WHAT YOU ARE ASKED TO DO
Where does the word "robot" appear in the entries below? Copy each line that holds it.

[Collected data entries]
┄┄┄┄┄┄

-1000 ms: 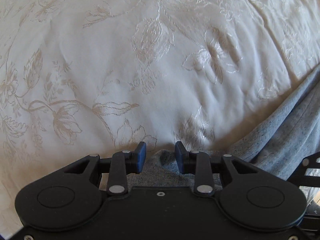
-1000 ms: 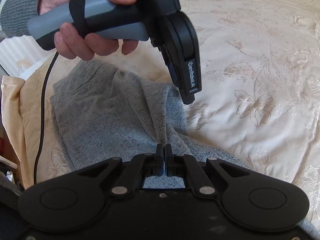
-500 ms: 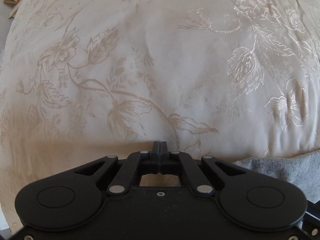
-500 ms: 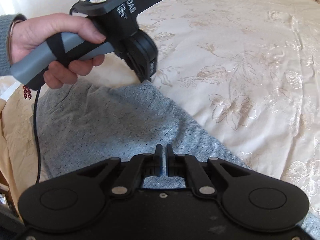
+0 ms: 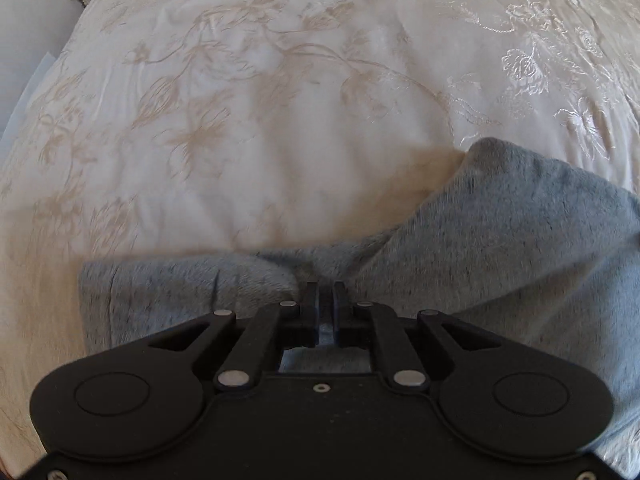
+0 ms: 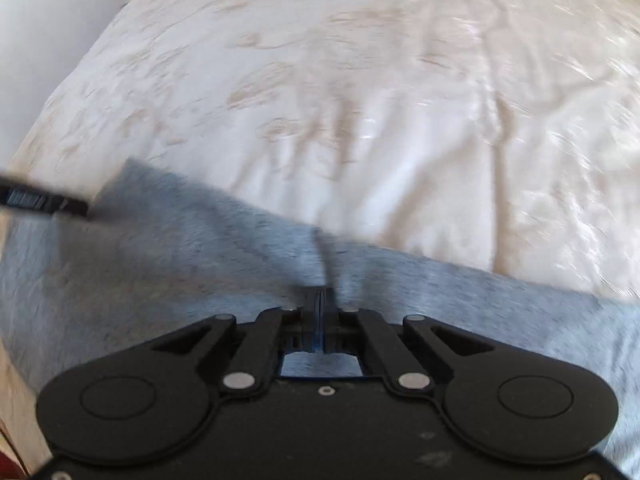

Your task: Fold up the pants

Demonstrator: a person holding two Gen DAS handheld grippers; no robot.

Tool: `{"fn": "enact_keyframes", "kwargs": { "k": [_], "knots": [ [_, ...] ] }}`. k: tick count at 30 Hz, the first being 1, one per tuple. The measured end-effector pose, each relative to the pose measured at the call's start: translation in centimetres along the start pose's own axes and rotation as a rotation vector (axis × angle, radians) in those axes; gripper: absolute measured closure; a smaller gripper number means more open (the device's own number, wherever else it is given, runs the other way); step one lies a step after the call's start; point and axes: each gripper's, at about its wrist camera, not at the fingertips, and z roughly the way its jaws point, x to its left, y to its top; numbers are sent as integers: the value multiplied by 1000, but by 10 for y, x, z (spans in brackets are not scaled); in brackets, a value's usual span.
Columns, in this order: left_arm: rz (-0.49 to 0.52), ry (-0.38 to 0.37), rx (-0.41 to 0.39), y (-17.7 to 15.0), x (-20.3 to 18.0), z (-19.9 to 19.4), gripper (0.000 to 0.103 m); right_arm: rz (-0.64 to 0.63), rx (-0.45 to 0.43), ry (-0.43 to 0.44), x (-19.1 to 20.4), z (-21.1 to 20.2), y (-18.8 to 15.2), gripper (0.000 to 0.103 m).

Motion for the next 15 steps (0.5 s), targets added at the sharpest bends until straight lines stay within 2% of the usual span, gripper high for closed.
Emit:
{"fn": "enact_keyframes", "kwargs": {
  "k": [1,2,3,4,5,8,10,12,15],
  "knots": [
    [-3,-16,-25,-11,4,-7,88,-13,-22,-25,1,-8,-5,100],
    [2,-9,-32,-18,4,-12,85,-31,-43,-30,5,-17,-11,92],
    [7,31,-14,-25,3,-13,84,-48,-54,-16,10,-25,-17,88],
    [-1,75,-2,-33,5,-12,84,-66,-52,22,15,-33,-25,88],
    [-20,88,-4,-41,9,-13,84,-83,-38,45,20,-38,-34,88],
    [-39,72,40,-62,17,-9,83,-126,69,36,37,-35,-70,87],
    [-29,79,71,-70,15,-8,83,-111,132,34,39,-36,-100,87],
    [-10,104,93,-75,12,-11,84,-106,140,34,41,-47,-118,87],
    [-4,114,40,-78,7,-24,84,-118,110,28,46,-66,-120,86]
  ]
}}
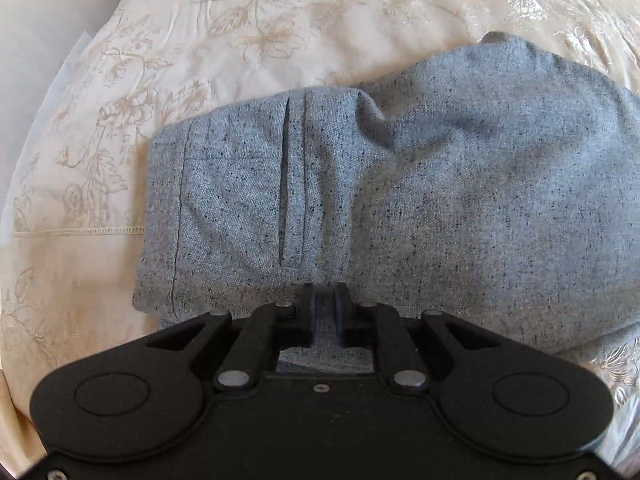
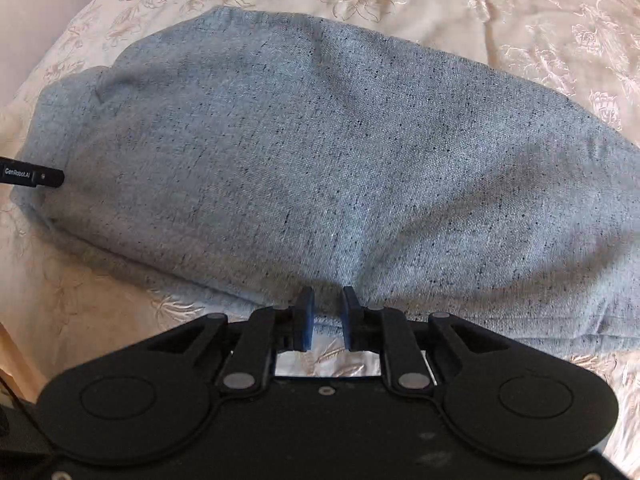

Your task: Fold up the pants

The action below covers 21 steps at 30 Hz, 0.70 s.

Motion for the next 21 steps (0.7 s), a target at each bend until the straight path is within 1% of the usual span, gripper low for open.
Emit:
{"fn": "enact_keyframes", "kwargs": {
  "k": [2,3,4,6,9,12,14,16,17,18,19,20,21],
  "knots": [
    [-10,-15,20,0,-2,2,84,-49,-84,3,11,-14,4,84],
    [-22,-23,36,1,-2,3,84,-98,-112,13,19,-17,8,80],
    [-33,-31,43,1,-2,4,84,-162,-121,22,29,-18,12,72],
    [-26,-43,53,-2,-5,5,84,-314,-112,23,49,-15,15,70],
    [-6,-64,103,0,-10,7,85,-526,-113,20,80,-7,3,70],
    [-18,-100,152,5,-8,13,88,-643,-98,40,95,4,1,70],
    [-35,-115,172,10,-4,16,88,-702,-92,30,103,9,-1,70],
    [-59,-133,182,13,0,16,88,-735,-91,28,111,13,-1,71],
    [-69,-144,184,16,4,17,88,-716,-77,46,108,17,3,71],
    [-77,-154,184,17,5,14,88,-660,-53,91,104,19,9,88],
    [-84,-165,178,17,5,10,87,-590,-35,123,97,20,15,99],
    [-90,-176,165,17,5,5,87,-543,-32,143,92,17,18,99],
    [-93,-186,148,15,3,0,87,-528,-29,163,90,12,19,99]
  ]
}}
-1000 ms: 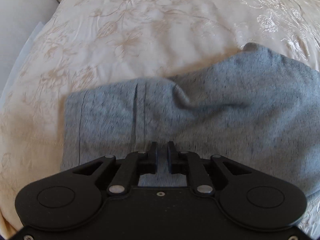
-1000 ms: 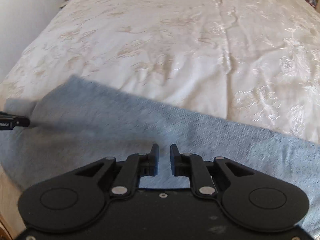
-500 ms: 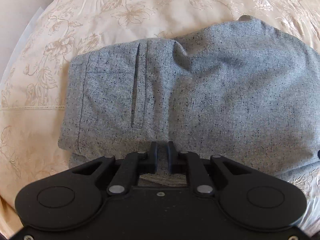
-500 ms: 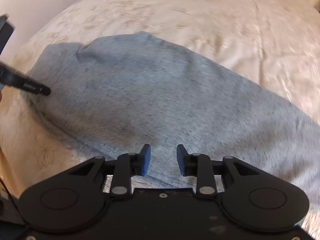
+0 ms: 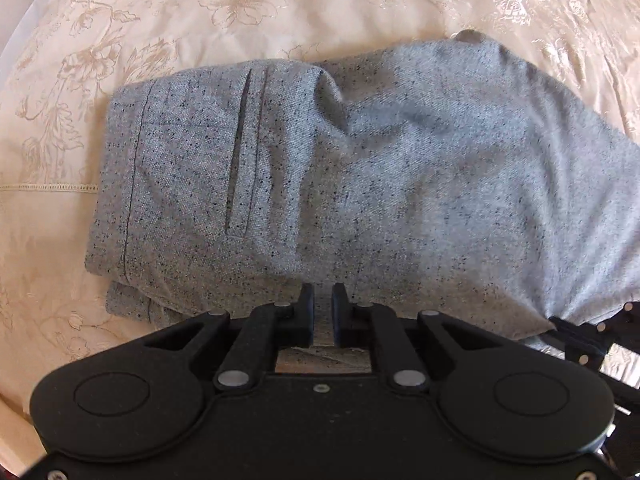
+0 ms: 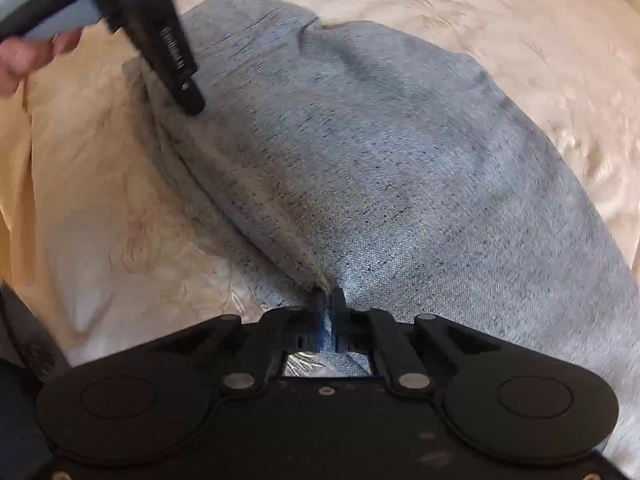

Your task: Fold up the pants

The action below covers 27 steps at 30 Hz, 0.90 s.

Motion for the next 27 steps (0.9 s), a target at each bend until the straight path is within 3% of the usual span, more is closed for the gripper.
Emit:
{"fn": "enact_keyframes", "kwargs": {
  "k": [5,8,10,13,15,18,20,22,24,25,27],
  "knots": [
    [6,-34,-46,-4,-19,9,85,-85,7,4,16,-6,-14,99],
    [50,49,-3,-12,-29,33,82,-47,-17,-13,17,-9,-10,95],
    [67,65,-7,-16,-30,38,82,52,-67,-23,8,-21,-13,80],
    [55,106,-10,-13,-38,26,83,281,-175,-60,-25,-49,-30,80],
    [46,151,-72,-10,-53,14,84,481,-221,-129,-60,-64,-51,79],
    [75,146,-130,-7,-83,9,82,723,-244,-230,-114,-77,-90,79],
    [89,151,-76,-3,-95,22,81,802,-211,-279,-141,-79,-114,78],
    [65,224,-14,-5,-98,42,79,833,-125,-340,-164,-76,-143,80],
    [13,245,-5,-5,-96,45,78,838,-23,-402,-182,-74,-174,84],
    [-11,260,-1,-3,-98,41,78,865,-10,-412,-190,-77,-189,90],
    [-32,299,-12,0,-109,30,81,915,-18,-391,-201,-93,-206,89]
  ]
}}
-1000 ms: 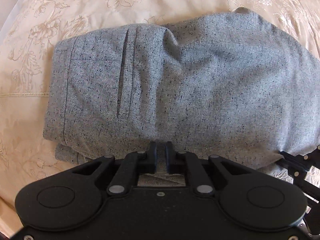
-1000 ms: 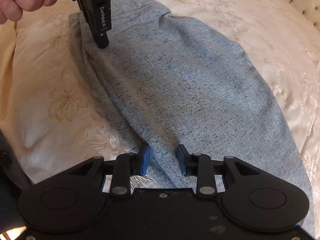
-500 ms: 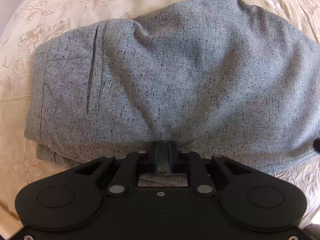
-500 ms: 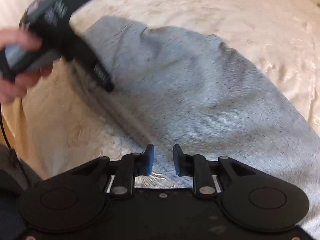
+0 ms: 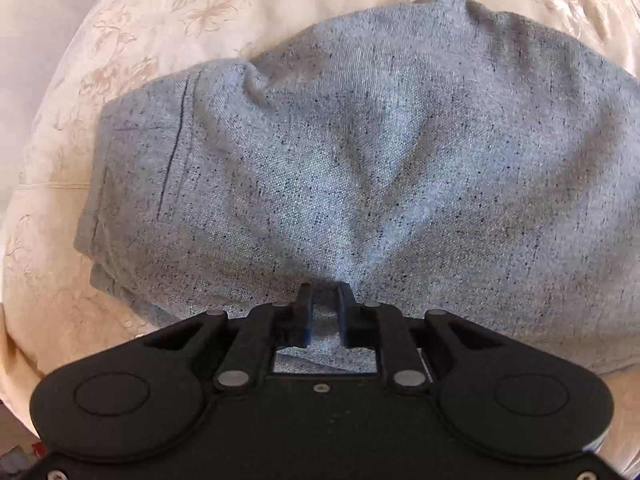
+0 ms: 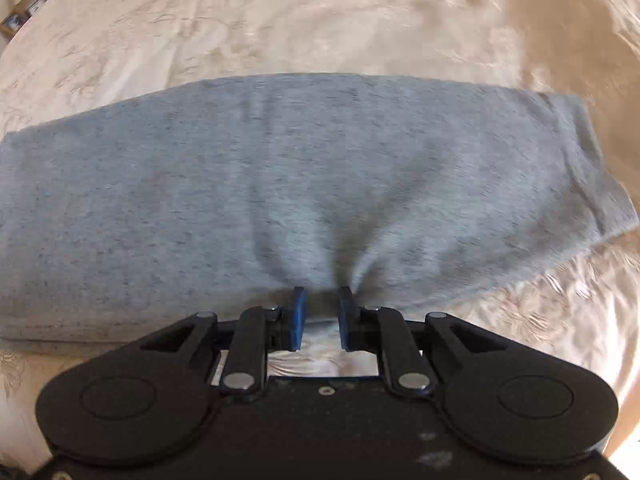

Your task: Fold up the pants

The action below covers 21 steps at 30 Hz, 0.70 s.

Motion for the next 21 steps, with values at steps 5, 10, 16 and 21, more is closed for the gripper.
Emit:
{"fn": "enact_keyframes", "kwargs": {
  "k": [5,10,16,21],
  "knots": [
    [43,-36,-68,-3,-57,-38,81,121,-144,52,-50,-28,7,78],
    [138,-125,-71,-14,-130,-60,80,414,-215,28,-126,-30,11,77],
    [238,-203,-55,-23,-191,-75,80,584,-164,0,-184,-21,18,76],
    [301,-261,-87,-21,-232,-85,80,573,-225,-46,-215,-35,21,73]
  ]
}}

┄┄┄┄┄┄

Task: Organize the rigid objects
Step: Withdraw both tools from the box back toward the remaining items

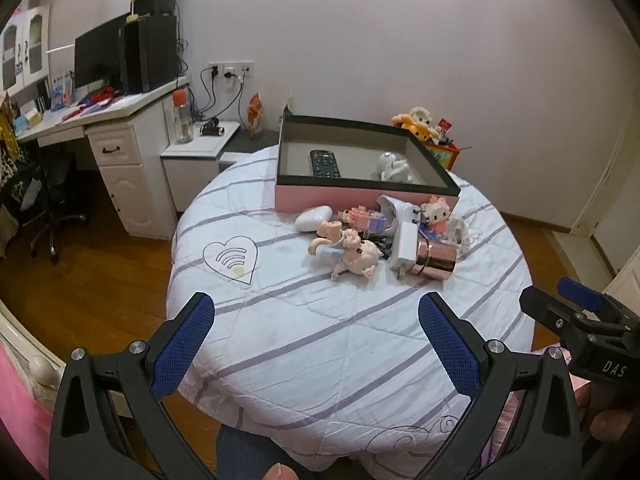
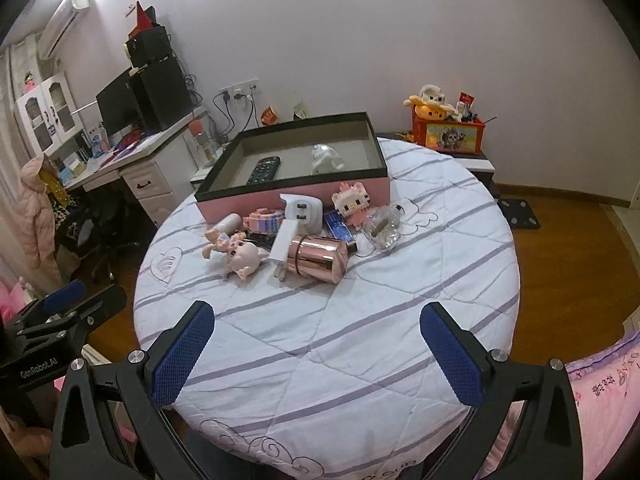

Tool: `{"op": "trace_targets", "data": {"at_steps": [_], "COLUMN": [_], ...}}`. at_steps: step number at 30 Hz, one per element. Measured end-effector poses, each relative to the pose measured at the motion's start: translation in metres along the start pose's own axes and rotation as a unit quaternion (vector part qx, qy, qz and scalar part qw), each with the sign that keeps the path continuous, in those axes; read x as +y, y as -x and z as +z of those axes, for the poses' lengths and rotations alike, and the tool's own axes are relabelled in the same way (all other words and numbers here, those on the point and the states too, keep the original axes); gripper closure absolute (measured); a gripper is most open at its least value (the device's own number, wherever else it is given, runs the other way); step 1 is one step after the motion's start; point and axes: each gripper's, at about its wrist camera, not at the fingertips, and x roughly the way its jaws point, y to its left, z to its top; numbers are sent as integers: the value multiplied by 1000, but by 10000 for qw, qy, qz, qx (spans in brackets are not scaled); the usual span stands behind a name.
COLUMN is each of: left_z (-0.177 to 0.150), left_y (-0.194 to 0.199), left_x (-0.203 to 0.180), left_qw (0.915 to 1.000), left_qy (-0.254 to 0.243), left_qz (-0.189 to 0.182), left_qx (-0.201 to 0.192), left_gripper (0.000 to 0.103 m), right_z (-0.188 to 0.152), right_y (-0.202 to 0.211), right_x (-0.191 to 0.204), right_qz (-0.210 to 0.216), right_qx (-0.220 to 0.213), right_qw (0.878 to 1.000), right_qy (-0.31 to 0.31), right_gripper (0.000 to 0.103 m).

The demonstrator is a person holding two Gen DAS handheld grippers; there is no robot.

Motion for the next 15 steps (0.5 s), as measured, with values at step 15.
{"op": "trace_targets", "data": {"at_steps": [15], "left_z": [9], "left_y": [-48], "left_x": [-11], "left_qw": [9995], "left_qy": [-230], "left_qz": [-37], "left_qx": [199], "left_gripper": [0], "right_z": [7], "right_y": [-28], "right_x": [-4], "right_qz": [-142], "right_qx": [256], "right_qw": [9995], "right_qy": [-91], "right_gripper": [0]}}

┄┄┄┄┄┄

RESULT BELOW
Demonstrator: a person holding two Gen DAS handheld grippers; no robot.
The demonstrator is a person holding two Gen DAS handheld grippers; there is no robot.

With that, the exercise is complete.